Aim of the task
Could you quote, exactly as they stand, the lines running from the one with "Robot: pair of" to the final line of the material?

..............................

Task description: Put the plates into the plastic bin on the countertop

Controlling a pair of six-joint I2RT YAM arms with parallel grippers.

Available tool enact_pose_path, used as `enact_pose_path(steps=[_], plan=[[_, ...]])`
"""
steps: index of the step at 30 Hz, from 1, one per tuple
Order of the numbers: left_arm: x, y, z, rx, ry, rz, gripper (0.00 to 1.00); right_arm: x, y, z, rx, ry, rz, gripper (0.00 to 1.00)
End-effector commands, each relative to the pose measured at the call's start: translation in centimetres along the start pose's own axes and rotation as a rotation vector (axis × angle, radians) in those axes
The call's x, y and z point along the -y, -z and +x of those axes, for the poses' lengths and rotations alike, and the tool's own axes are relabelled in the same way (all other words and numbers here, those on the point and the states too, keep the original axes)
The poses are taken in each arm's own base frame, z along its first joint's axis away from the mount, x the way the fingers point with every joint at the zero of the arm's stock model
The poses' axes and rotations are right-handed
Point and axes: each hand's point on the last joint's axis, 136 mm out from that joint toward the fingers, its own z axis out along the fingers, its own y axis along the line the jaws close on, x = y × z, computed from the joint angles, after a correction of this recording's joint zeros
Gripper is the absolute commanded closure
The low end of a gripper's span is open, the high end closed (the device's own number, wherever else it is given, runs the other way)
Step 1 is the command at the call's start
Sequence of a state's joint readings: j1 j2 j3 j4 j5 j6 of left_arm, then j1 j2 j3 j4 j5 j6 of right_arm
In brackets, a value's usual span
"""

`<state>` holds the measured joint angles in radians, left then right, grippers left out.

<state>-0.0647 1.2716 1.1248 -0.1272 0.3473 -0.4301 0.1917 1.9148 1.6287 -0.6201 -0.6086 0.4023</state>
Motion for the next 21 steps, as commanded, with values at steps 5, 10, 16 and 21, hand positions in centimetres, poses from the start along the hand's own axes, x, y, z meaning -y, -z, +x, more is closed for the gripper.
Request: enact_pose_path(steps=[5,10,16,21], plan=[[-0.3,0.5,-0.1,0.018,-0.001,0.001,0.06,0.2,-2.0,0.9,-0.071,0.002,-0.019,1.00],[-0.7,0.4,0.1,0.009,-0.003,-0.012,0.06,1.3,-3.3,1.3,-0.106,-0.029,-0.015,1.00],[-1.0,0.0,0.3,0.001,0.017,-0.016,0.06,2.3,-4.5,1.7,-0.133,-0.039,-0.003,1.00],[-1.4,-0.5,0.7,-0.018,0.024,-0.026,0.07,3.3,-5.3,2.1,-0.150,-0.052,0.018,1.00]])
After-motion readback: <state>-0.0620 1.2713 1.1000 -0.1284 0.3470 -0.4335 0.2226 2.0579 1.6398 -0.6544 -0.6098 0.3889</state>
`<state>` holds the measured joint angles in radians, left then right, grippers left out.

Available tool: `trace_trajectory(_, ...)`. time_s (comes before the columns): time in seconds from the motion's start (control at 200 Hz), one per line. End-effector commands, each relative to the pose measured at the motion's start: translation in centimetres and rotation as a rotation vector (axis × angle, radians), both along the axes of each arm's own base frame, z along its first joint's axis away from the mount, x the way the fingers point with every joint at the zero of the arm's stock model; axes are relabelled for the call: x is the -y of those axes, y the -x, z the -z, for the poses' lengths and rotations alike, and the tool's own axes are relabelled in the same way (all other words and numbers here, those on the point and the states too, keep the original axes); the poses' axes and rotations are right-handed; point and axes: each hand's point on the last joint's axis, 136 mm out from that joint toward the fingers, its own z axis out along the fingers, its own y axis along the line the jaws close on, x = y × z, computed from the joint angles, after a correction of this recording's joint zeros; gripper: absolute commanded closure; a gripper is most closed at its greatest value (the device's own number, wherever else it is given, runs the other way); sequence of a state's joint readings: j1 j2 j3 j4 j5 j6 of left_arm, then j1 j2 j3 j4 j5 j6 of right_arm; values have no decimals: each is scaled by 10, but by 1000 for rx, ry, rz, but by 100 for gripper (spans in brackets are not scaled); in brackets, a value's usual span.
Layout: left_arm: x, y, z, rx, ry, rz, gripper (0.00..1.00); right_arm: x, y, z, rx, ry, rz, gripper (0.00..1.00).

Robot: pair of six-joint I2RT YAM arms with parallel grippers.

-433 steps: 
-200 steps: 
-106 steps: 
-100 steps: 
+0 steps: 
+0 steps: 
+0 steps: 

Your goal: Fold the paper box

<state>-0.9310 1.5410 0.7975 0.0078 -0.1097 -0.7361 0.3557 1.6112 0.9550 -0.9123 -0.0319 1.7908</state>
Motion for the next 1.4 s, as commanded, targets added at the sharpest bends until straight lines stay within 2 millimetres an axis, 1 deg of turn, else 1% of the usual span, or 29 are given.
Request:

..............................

Written answer
Robot: pair of six-joint I2RT YAM arms with parallel grippers.

-433 steps: 
-200 steps: 
-106 steps: 
-100 steps: 
+0 steps: 
+0 steps: 
+0 steps: 

Your goal: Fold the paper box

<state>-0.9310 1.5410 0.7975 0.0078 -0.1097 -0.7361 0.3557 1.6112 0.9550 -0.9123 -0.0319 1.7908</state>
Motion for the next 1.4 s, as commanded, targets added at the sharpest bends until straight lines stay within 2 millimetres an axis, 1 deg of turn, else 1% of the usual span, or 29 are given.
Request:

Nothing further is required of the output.